Gradient computation by time reversibility¶

FDTDX implements automatic differentiation by exploiting the time-reversibility of Maxwell's equations. You can find more details about the time-reversible gradient computation in our paper.

For this tutorial, the important point to note is that during the forward simulation, the interface region between PML and actual simulation volume needs to be saved at every time step. Even though this is better than the standard implementation of AutoDiff (which would save the whole 3D volume at every time step), this can still lead to large memory requirements if the simulation is large or the simulation time long.

As a remedy, we implement a compression mechanism for these saved fields. The compression settings can be adjusted in the simulation config:

from fdtdx import (
    GradientConfig,
    SimulationConfig,
    DtypeConversion,
    Recorder,
    LinearReconstructEveryK,
)
import jax.numpy as jnp

gradient_config = GradientConfig(
    recorder=Recorder(
        modules=[
            LinearReconstructEveryK(2),
            DtypeConversion(dtype=jnp.float16),
        ]
    )
)
config = SimulationConfig(
    time=300e-15,
    resolution=100e-9,
    dtype=jnp.float32,
    courant_factor=0.99,
    gradient_config=gradient_config,  # <- This needs to be set for gradient computation
)

Similarly to the constraint mappings, the recorder of the gradient config is defined by a list of modules, which are applied consecutively. In this example, the following two modules are used: - LinearReconstructEveryK: Firstly, this module only saves the boundary fields at every second time step. During reconstruction, the missing values are recomputed by linearly interpolating between the saved time steps. The attribute k=2 defines the step size. - DtypeConversion: The output of the previous module is converted to a different data type. In our example, the simulation runs with 32 bit floating point precision and the module converts these values to 16 bit precision, again saving 50% of the required memory.

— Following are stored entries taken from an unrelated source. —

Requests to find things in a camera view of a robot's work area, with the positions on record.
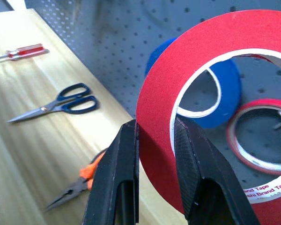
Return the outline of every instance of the scissors blade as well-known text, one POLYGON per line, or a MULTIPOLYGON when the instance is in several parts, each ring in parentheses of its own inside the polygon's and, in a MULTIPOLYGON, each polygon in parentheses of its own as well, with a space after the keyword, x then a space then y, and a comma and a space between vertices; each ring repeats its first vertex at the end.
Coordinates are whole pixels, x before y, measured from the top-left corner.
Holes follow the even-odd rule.
POLYGON ((41 108, 38 108, 38 109, 35 109, 35 110, 31 110, 29 112, 26 112, 26 113, 24 113, 20 116, 14 117, 11 120, 6 121, 6 123, 27 120, 27 119, 42 115, 44 113, 47 113, 47 111, 44 111, 41 108))

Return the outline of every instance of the screwdriver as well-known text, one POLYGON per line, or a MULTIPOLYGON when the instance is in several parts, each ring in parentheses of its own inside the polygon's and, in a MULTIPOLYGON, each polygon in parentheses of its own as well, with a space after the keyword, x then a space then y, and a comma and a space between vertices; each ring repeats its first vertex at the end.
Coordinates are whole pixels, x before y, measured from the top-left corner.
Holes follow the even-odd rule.
POLYGON ((39 55, 47 52, 48 50, 45 49, 42 44, 30 45, 17 48, 13 51, 6 51, 6 55, 0 56, 0 59, 8 58, 9 60, 19 60, 24 57, 39 55))

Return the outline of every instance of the pliers jaw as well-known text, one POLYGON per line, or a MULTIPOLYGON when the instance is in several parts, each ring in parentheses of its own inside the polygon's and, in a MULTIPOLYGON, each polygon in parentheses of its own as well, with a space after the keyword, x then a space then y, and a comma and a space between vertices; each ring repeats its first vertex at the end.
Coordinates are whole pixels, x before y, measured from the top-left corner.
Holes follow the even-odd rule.
POLYGON ((75 183, 63 191, 61 195, 55 198, 46 208, 45 211, 50 211, 70 200, 77 197, 82 191, 88 189, 87 179, 80 177, 75 183))

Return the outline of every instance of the clamp jaw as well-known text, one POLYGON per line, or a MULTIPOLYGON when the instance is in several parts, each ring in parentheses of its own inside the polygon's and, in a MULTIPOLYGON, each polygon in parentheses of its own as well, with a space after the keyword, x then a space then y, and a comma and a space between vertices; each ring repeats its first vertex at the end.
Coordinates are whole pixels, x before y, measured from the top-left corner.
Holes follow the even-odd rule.
POLYGON ((136 120, 120 128, 95 173, 82 225, 139 221, 139 151, 136 120))
POLYGON ((190 225, 259 225, 232 167, 190 119, 175 120, 175 157, 190 225))
MULTIPOLYGON (((102 157, 82 225, 135 225, 139 221, 138 125, 120 128, 102 157)), ((192 120, 177 116, 175 157, 189 225, 259 225, 229 162, 192 120)))

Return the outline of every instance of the orange pliers handle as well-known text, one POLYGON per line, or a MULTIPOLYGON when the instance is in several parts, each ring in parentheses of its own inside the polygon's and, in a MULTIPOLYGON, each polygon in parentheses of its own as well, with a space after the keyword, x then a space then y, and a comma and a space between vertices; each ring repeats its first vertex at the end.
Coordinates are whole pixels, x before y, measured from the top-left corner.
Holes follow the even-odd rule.
POLYGON ((105 152, 103 152, 101 155, 99 155, 93 163, 89 164, 88 166, 86 166, 85 168, 80 170, 80 177, 88 180, 88 190, 90 190, 92 188, 93 178, 94 178, 97 166, 104 154, 105 154, 105 152))

At the moment, these are the only two important compression modules implemented. Experience has shown that in almost all cases 8bit precision is also sufficient, namely the data type "jnp.float8_e4m3fnuz".

Regarding the number of time steps, a rule of thumb is that 10 time steps per period should be saved for accurate results. Often lower saving intervals also suffice, but one needs to make sure that this is actually the case. So for example, if the simulation performs 30 time steps per period (this depends on the Courant-Friedrichs-Levy Condition), then a compression of LinearReconstructEveryK(3) should be used to save 10 time steps. The number of time steps per period can be computed by:

from fdtdx import constants
wavelength = 1.55e-6
period = constants.wavelength_to_period(wavelength)
steps_per_period = period / config.time_step_duration

Gradient Computation¶

The actual gradient computation can be invoked using the standard jax.grad method on the fdtd_reversible function call. In pseudocode this might look something like this:

def loss_function(params, ...)
    arrays, new_objects, info = apply_params(arrays, objects, params, key)

    _, arrays = reversible_fdtd(
        arrays=arrays,
        objects=new_objects,
        config=config,
        key=key,
    )
    loss = - figure_of_merit(arrays.detector_states)
    return loss

grad_function = jax.grad(loss_fn)
grad_loss_wrt_params = grad_function(params)

Of course figure_of_merit can be any objective function that should be optimized. The apply_params function internally calls the Parameter mapping of the device and sets the proper inverse permittivities for the simulation.